Bei der jährlichen Münchner Sicherheitskonferenz war neben 30 Staats- und Regierungschefs sowie 80 Ministern auch der ehemalige Schwergewichts-Boxchampion und Bürgermeister von Kiew, Vitali Klitschko, anwesend. Er nutzte die Gelegenheit, der deutschen Außenministerin Baerbock und ihrem US-Amtskollegen Antony Blinken direkt zu sagen, dass die Ukraine Waffen benötige, um sich zu verteidigen.

Auch Baerbock betonte aber erneut, dass Berlin keine Waffen in die Ukraine schicken werde. Deutschland habe aufgrund seiner Vergangenheit im Zweiten Weltkrieg die Pflicht, andere Wege zur Friedenssicherung zu suchen. Das Land sei zum Beispiel der größte Geldgeber der Ukraine, so Baerbock in einem Gespräch auf der Sicherheitskonferenz mit ihrem US-Kollegen Antony Blinken. Dieser stimmte Baerbock zu, dass man gemeinsam und koordiniert vorgehe.

"Das ist unsere Stärke – wir stehen alle zusammen, aber wir nutzen unsere unterschiedlichen Rollen der Unterstützung, mit unserer unterschiedlichen Geschichte", so Baerbock.

Bei ihrem Debüt auf der Sicherheitskonferenz rief Baerbock die russische Regierung auf, ihre Truppen von der ukrainischen Grenze abzuziehen und erklärte: "Diese Krise ist keine Ukraine-Krise, sondern eine Russland-Krise." Sie sei entschlossen, daran mitzuwirken, das Risiko der Eskalation zu minimieren.

Baerbock sagte, es habe einen "Hoffnungsschimmer" gegeben, als Russland ankündigte, seine Truppen nach den umfangreichen militärischen Übungen in der Nähe der Grenze abzuziehen. Sie mahnte, dass "wir jetzt auch Taten sehen müssen, weil die russische Bedrohung immer noch real ist".

Das Verteidigungsministerium kündigte am Freitag in Berlin an, dass Deutschland seine Truppen in der schnellen Eingreiftruppe der NATO in erhöhte Alarmbereitschaft versetzen werde, damit sie im Falle einer Eskalation der Spannungen mit Russland schneller zum Schutz der osteuropäischen Verbündeten eingesetzt werden können.

"Die erhöhte Einsatzbereitschaft ermöglicht es der NATO, im Falle einer weiteren Eskalation durch Russland insbesondere unseren osteuropäischen Verbündeten angemessene Sicherheit zu garantieren, um verbündetes Territorium zu schützen", hieß es in der Erklärung, ohne genauer zu benennen, welche Verbündeten damit wie "geschützt" werden sollen. Ein Bündnisfall nach Artikel 5 des Nordatlantikvertrages bezüglich der kollektiven Verteidigung im Falle eines Angriffs gilt für NATO-Mitgliedsstaaten, zu denen die Ukraine allerdings nicht zählt.

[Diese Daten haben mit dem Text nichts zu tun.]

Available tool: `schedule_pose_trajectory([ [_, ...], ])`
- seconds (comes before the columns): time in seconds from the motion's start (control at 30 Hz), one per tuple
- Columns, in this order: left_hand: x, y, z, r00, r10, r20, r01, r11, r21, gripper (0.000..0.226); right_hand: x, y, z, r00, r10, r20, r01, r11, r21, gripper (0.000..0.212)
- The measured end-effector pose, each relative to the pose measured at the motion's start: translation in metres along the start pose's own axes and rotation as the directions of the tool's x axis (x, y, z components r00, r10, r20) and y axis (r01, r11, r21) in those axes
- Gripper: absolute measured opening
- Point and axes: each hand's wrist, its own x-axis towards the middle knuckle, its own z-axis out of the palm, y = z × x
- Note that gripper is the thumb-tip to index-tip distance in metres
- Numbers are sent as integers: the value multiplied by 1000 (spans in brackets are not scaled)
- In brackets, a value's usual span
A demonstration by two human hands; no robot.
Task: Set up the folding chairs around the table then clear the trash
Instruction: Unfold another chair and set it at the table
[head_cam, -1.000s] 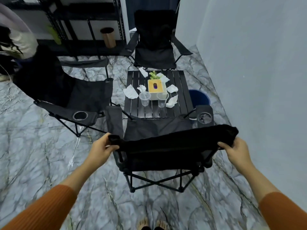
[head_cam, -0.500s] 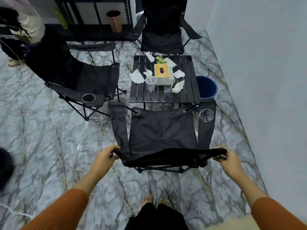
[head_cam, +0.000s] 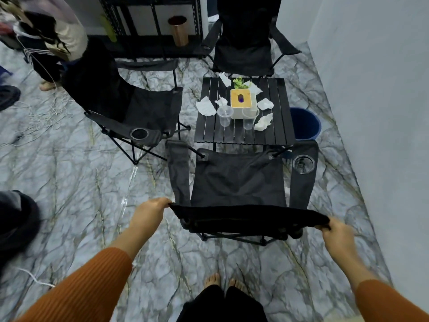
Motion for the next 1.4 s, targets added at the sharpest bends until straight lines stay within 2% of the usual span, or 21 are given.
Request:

"Auf Antrag des Supreme Allied Commander Europe (Saceur), General Wolters, und in enger Abstimmung mit den Alliierten wird die Bundesregierung die Reaktionsfähigkeit der in die NATO Response Force eingemeldeten Kräfte der Bundeswehr erhöhen", hieß es seitens des Bundesverteidigungsministeriums.